» **Task requirements**: Beginning with the line that includes "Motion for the" and ending with the last line of the listing below, write out each line exactly, with no other output.
= = = =
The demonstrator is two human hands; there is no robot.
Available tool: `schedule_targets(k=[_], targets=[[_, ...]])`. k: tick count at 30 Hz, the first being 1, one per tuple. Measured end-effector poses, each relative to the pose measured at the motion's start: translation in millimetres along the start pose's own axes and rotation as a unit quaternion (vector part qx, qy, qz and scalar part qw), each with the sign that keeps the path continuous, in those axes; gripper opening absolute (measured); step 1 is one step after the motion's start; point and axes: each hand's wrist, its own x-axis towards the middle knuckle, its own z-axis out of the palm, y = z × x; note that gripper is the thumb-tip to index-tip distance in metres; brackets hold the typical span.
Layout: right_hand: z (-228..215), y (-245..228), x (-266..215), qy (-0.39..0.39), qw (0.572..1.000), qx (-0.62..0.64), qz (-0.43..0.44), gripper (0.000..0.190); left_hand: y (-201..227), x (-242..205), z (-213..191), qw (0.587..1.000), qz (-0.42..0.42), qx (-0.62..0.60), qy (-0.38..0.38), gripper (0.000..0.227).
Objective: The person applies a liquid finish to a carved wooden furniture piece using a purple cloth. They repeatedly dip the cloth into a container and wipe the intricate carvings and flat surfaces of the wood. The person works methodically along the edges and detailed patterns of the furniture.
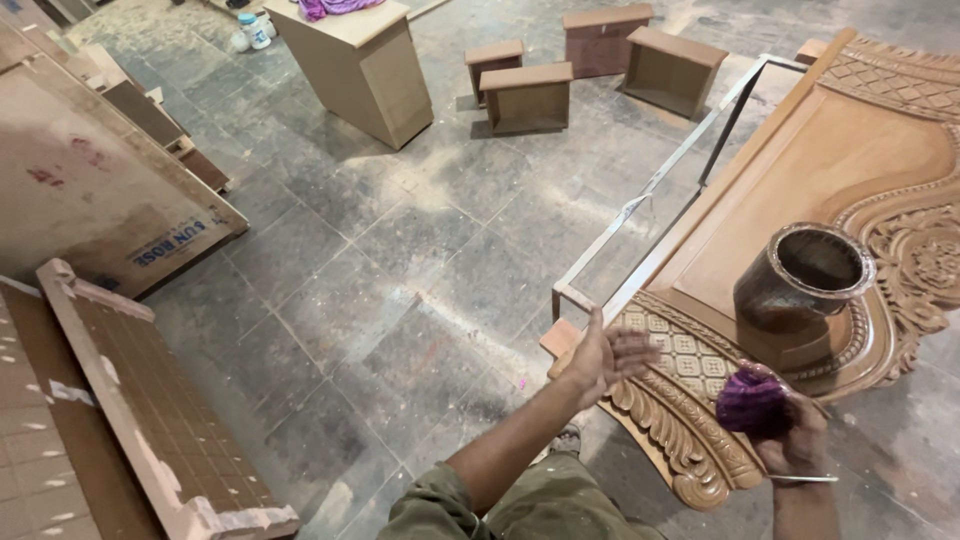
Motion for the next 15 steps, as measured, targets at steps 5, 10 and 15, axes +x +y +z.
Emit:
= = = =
» **Exercise answer**:
Motion for the next 15 steps, as measured, targets at steps 5, 10 and 15, axes +x +y +z.
Emit:

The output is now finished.